EXERCISE DIRECTIONS: Transcribe the data exactly, pictures excluded.

RECORDED DATA:
********

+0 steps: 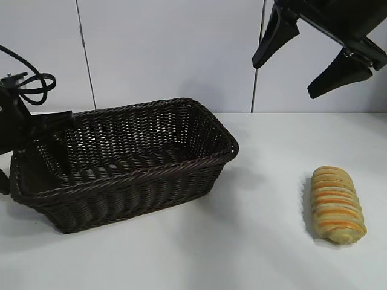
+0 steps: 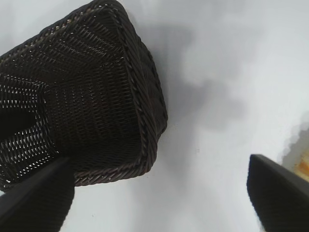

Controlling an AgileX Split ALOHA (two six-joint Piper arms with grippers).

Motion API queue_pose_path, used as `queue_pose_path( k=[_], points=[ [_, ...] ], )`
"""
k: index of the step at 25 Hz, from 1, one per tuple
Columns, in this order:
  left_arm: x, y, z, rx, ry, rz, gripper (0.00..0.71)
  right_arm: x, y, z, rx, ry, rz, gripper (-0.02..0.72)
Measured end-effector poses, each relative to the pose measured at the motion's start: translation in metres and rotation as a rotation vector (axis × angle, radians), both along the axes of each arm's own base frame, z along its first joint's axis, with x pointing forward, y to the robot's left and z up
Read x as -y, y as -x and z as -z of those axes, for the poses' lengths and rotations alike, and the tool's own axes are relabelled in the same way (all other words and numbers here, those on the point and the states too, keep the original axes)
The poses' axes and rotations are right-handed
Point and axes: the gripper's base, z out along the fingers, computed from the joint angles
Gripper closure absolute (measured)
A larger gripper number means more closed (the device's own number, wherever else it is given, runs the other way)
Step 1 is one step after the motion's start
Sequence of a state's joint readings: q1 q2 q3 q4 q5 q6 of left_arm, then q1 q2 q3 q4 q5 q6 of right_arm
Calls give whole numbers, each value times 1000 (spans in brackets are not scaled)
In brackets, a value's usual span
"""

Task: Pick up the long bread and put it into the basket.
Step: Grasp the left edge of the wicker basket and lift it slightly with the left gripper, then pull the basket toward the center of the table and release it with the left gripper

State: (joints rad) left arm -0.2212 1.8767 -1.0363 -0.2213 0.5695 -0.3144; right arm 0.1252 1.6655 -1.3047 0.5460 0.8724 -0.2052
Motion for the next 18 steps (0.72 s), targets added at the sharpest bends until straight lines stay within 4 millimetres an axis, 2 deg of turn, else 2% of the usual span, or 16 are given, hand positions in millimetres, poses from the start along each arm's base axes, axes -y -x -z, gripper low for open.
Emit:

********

TASK RESULT:
+0 steps: 
+0 steps: 

Controlling an AgileX Split ALOHA (two six-joint Piper arms with grippers).

Motion API queue_pose_path, used as `queue_pose_path( k=[_], points=[ [_, ...] ], )`
"""
k: index of the step at 25 Hz, from 1, one per tuple
Columns, in this order:
  left_arm: x, y, z, rx, ry, rz, gripper (0.00..0.71)
  right_arm: x, y, z, rx, ry, rz, gripper (-0.02..0.72)
Measured end-effector poses, each relative to the pose measured at the motion's start: translation in metres and rotation as a rotation vector (axis × angle, radians), both along the axes of each arm's own base frame, z along its first joint's axis, with x pointing forward, y to the robot's left and z up
Read x as -y, y as -x and z as -z of those axes, for the poses' lengths and rotations alike, and the tool's own axes are relabelled in the same way (all other words and numbers here, those on the point and the states too, keep the original axes)
The poses' axes and rotations are right-handed
Point and axes: the gripper's base, z out along the fingers, computed from the joint angles
Gripper closure absolute (measured)
A larger gripper number means more closed (the device's own number, wherever else it is given, runs the other way)
Step 1 is one step after the motion's start
Sequence of a state's joint readings: q1 q2 q3 q4 q5 q6 of left_arm, then q1 q2 q3 q4 q5 q6 of right_arm
Calls give whole numbers, each value times 1000 (spans in brackets are not scaled)
In brackets, a value's usual span
"""

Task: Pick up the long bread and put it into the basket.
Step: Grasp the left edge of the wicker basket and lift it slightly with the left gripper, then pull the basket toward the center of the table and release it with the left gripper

State: (joints rad) left arm -0.2212 1.8767 -1.0363 -0.2213 0.5695 -0.3144; right arm 0.1252 1.6655 -1.3047 0.5460 0.8724 -0.2052
Motion for the next 18 steps (0.72 s), targets added at the sharpest bends until straight lines stay within 4 millimetres an axis, 2 deg of turn, else 2% of the usual span, or 16 are given, hand positions in millimetres, poses from the start along each arm's base axes, axes -y -x -z, gripper low for open.
Emit:

Nothing further is required by the exercise.